The EFTA, which includes Switzerland, Liechtenstein, Iceland, Norway, and the UK, has entered into a comprehensive trade and investment agreement with India. The objective of the agreement is to boost two-way trade between the countries. It is expected to provide numerous benefits to both the economy and consumers in India.

After 16 years of hard work and negotiations, India and the EFTA countries, which include Switzerland, Liechtenstein, Norway, and Iceland, have concluded a historic free trade agreement. This agreement is expected to boost the trade and investment opportunities between the two countries. It is expected to create around a million jobs and attract around $100 billion worth of foreign direct investment within the next 15 years. The agreement provides India with duty-free access to the European Free Trade Association's (EFTA) markets for a wide range of products, such as chocolates and Swiss watches. It also promises substantial investment opportunities in the country. The agreement is a reflection of the two countries' commitment to fostering a more equitable and open trade environment. In addition to immediate economic benefits, it marks a strategic move to leverage the expertise of the participating countries' R&D departments. However, the governments of the participating nations will only encourage private investors to come into the country. India can also partially withdraw its tariff concessions if the commitments of the investors are not met.

Prime Minister Narendra Modi described the free trade agreement as a historic moment for both the countries. It is aimed at creating a more level playing field for the companies and individuals operating in both the private and public sectors. He also noted that the countries' leadership in the field of R&D would help develop new opportunities for collaboration. Helene Budliger Artie, who was the Swiss representative in the negotiations, stated that the commitment was neither legally binding nor an agreement.

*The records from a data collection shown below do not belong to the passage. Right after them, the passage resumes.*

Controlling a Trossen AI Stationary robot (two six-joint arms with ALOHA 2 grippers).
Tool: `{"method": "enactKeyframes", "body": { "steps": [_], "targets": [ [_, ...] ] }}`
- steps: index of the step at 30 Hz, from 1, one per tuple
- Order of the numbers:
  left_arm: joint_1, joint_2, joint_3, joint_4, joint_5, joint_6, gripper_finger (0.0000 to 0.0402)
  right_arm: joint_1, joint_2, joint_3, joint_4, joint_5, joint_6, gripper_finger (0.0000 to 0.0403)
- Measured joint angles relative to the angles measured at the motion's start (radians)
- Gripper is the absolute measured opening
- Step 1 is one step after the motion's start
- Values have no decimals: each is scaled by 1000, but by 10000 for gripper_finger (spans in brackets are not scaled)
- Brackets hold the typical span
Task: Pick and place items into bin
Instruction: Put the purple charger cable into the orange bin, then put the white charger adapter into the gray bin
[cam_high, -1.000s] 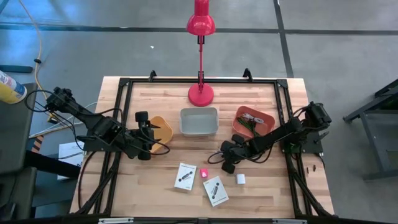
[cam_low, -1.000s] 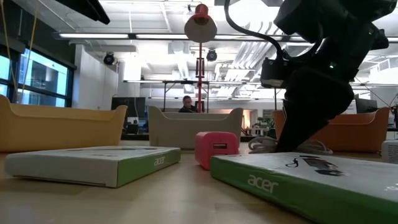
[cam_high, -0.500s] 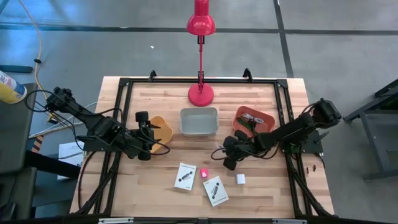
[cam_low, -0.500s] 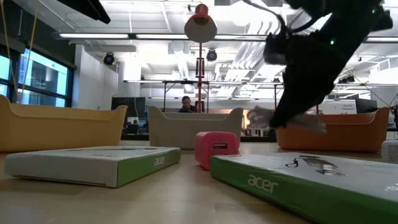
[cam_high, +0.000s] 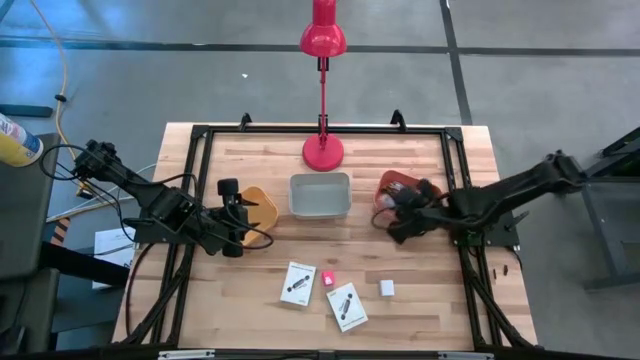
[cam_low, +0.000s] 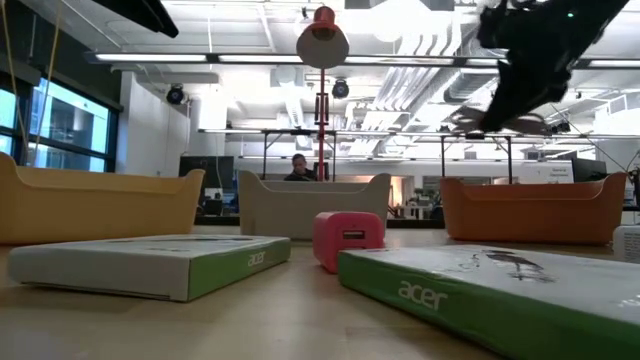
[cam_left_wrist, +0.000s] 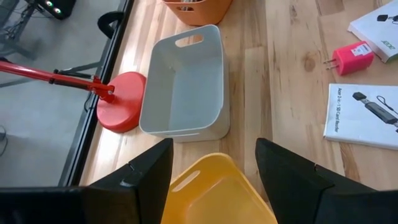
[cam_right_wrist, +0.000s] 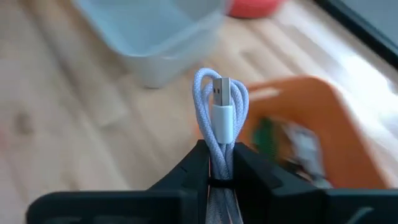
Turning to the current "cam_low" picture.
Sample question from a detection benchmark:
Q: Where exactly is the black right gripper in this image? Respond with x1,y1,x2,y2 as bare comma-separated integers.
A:
477,0,576,134

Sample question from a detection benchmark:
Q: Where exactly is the white USB charger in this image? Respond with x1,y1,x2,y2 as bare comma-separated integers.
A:
612,224,640,265

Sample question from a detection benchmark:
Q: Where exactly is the white green Acer box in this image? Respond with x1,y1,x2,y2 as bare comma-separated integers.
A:
7,233,293,303
337,243,640,360

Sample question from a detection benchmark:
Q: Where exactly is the pink USB charger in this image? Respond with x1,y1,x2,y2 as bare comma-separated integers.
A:
312,210,386,275

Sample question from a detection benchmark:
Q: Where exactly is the orange plastic bin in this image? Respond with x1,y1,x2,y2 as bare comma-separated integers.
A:
439,172,629,246

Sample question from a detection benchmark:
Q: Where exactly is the grey plastic bin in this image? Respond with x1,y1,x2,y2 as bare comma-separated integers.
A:
237,169,393,241

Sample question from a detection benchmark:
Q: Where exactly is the yellow plastic bin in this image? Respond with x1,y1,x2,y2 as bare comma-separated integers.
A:
0,152,206,245

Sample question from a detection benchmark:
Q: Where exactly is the black desk monitor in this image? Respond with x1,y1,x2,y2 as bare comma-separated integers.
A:
571,157,609,184

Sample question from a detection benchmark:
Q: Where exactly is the red desk lamp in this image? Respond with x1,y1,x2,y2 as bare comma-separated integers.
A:
295,5,351,182

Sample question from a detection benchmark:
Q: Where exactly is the person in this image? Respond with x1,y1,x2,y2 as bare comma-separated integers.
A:
283,153,331,182

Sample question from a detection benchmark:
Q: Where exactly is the overhead light bar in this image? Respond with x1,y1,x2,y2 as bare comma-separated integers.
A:
87,49,640,70

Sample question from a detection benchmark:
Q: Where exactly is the large window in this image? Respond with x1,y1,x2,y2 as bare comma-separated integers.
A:
0,74,121,174

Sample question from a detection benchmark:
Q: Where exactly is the black wall monitor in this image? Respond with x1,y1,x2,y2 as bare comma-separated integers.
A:
178,155,235,194

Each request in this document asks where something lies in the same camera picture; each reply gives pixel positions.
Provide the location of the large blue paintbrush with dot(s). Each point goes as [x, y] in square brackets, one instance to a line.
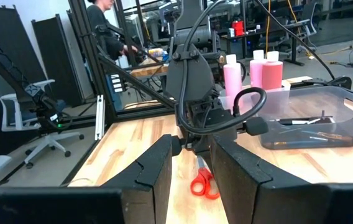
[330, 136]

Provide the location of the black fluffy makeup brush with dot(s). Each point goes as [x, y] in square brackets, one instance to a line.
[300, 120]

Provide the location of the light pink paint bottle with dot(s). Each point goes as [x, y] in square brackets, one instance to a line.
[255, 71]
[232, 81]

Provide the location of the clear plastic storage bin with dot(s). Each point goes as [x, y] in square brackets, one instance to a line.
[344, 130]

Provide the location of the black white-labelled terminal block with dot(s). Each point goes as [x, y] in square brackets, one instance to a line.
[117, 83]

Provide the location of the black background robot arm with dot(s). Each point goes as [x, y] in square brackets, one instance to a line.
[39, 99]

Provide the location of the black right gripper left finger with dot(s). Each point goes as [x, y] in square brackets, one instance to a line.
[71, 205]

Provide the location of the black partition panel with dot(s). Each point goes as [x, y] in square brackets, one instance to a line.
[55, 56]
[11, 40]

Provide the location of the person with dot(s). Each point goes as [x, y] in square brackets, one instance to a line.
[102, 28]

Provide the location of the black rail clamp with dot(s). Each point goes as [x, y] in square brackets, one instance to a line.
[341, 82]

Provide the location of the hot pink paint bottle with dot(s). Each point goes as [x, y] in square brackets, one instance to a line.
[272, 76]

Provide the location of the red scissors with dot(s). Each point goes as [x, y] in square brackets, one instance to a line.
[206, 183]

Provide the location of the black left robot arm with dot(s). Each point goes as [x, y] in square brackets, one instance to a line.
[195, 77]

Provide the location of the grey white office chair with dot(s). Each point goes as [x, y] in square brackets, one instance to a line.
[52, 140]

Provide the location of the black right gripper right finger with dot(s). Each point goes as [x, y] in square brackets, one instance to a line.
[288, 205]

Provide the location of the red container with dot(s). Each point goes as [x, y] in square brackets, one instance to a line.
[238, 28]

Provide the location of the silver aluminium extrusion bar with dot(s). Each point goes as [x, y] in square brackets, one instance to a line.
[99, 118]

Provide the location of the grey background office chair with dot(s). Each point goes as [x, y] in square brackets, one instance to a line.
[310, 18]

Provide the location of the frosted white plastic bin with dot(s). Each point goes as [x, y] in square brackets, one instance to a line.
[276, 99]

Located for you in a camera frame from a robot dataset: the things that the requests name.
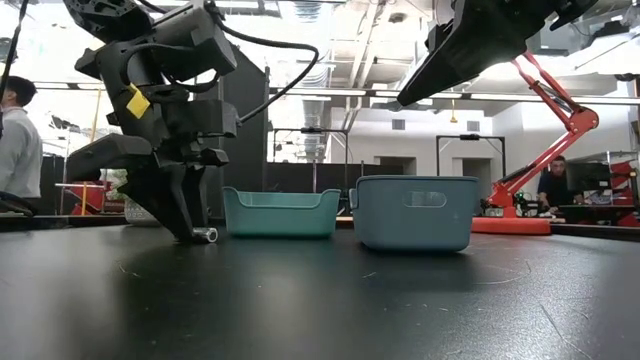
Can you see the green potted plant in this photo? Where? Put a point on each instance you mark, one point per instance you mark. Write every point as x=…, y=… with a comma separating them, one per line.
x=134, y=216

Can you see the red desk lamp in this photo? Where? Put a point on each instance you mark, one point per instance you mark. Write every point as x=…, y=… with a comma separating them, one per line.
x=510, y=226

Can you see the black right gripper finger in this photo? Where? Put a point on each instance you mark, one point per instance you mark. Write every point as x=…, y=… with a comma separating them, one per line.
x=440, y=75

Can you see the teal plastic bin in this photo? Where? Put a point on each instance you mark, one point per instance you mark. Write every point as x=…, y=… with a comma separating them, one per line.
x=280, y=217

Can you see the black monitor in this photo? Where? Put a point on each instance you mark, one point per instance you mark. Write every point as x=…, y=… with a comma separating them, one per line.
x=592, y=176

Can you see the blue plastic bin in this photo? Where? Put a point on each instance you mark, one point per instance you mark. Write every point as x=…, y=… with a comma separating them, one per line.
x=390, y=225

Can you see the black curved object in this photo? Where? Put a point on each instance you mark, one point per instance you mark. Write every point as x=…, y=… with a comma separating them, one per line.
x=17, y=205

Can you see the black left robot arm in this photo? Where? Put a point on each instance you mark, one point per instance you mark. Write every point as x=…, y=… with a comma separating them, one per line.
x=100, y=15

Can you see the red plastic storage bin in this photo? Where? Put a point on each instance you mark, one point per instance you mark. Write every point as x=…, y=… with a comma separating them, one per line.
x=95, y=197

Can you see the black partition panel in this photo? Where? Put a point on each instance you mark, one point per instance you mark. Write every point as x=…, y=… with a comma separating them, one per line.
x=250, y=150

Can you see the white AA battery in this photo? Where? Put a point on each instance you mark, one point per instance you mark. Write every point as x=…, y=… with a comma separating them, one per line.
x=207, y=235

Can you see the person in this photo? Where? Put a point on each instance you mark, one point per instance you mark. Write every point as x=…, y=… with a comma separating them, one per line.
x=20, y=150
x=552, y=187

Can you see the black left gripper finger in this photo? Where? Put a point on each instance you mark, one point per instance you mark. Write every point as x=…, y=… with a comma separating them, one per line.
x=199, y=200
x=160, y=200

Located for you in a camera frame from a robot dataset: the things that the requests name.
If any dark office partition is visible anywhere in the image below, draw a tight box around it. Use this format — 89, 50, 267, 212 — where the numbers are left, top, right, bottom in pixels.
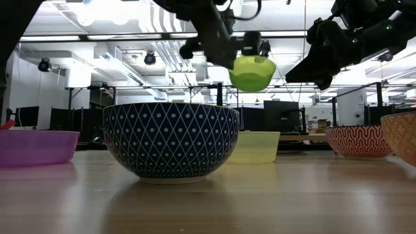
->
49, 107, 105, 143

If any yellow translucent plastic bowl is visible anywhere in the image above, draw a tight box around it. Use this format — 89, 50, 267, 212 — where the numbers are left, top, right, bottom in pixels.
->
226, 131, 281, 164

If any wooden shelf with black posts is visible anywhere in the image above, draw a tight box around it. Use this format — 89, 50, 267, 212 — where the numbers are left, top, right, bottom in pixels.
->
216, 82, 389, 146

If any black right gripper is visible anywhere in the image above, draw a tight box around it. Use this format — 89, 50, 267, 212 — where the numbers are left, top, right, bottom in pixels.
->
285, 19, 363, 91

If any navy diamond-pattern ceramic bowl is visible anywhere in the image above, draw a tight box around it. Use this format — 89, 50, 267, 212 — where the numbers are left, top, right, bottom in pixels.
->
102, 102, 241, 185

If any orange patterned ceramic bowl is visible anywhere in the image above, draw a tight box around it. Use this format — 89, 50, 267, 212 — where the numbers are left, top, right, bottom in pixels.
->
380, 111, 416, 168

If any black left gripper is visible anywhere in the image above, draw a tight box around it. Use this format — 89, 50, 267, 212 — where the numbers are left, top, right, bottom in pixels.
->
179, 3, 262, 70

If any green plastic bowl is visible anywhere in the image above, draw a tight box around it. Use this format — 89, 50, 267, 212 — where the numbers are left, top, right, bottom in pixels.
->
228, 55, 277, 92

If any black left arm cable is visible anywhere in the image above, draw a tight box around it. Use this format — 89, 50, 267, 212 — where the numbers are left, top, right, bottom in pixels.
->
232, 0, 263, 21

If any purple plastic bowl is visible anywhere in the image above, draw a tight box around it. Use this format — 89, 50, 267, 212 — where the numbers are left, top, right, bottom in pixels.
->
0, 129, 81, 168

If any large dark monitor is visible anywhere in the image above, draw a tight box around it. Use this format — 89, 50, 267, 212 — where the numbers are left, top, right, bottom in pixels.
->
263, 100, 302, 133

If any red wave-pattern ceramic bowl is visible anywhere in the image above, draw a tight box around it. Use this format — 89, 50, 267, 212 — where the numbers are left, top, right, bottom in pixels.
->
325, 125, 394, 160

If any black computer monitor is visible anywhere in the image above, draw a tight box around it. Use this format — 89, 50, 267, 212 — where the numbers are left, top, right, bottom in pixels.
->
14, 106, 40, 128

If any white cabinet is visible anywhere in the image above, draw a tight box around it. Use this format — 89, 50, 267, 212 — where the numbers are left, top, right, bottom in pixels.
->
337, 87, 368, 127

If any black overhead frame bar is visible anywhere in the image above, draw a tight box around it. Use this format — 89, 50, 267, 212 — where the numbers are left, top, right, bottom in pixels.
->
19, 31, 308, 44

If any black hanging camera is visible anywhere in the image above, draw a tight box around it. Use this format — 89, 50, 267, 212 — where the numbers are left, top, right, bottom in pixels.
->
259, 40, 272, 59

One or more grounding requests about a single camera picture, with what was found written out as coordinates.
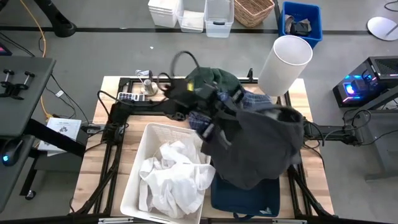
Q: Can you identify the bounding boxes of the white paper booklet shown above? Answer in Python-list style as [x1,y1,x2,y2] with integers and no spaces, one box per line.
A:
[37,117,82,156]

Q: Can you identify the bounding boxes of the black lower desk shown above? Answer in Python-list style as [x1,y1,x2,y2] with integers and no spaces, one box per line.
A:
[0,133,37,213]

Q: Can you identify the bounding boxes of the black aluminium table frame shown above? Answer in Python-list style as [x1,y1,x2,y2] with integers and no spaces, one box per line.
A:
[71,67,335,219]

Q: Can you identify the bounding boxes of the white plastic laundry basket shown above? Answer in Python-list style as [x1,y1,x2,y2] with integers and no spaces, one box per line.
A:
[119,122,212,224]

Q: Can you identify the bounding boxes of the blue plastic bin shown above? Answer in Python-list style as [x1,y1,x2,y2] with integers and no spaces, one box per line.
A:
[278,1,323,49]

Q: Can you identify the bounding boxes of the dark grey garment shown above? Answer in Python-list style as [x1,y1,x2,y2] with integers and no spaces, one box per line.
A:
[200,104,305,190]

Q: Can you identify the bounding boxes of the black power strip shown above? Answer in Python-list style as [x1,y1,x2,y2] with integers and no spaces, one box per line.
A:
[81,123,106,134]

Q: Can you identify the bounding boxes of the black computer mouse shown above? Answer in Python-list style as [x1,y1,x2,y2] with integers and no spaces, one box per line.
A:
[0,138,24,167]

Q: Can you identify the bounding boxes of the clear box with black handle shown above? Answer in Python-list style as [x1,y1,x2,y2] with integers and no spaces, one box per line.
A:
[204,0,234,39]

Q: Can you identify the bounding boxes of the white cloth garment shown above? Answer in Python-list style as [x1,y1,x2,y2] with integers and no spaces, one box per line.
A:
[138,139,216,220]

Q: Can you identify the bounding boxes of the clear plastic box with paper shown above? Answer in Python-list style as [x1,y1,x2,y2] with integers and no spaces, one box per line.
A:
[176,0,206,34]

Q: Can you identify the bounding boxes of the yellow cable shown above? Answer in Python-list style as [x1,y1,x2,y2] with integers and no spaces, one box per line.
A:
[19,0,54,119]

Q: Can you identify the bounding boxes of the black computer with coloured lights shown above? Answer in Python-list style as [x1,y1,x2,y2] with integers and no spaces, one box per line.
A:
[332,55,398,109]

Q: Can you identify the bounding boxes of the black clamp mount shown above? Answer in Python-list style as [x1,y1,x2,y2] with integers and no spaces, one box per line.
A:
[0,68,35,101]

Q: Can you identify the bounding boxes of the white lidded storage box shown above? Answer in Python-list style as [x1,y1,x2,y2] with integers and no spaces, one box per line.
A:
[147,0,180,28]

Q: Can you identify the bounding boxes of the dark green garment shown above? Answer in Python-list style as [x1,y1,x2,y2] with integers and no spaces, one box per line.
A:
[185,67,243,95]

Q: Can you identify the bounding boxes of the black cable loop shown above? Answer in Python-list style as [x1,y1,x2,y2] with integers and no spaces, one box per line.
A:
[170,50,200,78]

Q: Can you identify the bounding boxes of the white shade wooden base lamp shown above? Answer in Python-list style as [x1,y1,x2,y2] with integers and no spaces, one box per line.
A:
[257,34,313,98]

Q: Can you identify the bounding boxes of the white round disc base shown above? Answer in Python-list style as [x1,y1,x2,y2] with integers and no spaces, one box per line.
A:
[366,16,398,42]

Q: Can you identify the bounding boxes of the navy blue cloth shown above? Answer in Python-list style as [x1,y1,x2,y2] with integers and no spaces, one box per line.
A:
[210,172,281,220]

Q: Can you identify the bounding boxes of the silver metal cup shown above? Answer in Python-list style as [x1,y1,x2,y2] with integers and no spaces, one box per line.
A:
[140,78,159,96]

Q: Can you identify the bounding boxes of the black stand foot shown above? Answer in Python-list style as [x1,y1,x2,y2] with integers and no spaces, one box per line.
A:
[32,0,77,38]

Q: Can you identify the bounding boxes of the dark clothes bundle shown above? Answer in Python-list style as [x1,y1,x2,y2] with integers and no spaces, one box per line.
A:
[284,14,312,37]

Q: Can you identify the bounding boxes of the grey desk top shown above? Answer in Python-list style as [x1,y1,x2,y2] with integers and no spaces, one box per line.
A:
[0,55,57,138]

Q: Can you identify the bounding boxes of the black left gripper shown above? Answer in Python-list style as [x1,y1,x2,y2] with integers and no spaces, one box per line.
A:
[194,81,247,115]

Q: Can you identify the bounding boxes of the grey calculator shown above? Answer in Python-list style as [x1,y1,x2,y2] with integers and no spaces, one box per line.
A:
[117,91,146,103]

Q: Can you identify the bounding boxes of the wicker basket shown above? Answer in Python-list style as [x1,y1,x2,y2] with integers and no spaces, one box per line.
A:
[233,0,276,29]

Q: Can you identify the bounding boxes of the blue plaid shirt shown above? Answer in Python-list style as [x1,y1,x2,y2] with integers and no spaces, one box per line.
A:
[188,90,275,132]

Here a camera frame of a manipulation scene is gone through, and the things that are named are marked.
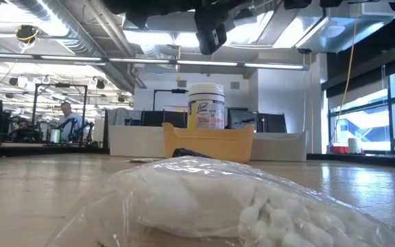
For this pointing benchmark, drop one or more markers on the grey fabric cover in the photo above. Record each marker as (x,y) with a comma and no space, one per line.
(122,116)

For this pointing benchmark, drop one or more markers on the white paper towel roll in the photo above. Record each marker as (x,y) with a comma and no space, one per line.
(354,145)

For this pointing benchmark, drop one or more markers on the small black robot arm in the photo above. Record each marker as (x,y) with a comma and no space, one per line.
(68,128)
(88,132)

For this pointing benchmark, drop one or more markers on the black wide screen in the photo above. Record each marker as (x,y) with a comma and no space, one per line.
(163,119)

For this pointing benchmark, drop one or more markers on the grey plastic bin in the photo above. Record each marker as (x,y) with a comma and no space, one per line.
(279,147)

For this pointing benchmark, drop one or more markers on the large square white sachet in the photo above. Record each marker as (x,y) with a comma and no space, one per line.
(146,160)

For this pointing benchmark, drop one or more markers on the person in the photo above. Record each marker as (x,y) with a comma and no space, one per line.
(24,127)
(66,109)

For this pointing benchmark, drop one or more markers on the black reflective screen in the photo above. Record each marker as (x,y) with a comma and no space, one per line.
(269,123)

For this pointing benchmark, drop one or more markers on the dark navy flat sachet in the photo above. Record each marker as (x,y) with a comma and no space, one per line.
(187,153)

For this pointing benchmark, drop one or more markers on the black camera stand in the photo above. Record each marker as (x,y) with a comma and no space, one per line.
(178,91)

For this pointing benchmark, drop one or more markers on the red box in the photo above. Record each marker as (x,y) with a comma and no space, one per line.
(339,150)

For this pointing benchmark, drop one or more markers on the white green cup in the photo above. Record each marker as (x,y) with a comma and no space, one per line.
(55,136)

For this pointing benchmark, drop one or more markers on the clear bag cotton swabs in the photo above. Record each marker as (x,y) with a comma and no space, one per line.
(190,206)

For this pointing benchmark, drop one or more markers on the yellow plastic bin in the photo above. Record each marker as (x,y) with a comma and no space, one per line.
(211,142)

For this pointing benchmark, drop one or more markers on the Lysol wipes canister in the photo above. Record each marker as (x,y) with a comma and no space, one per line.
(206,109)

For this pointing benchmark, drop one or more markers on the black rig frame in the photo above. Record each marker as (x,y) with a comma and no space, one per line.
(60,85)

When it comes to implementing a free trade agreement, it was very challenging to make it work seamlessly. For instance, with over 1.4 billion people and the 15 million members of the European Free Trade Association (EFTA), how can it be balanced? That's why jobs and investment pledges are linked to market access. As part of the free trade agreement, India has promised to remove tariffs on around 80-85 percent of products from the EFTA nations. It will also provide duty-free access for almost 99 percent of goods, including rice. However, dairy and agri products were excluded from the agreement to protect the interests of farmers. Despite the free trade agreement, India has not agreed to reduce the effective tariffs on various products, such as gold, dairy products, and automobiles. About 82 percent of the country's imports from Switzerland are gold. It has also agreed to reduce its bound rate on gold to 39 percent from 40 percent. Investment from other countries outside the European Free Trade Association (EFTA) will be considered if it is shown that the investors are from an EFTA state. However, the obligation does not apply to the investments of sovereign wealth funds. Investment from other countries that are not part of the EEA but have substantial business in one of the participating countries will not be considered.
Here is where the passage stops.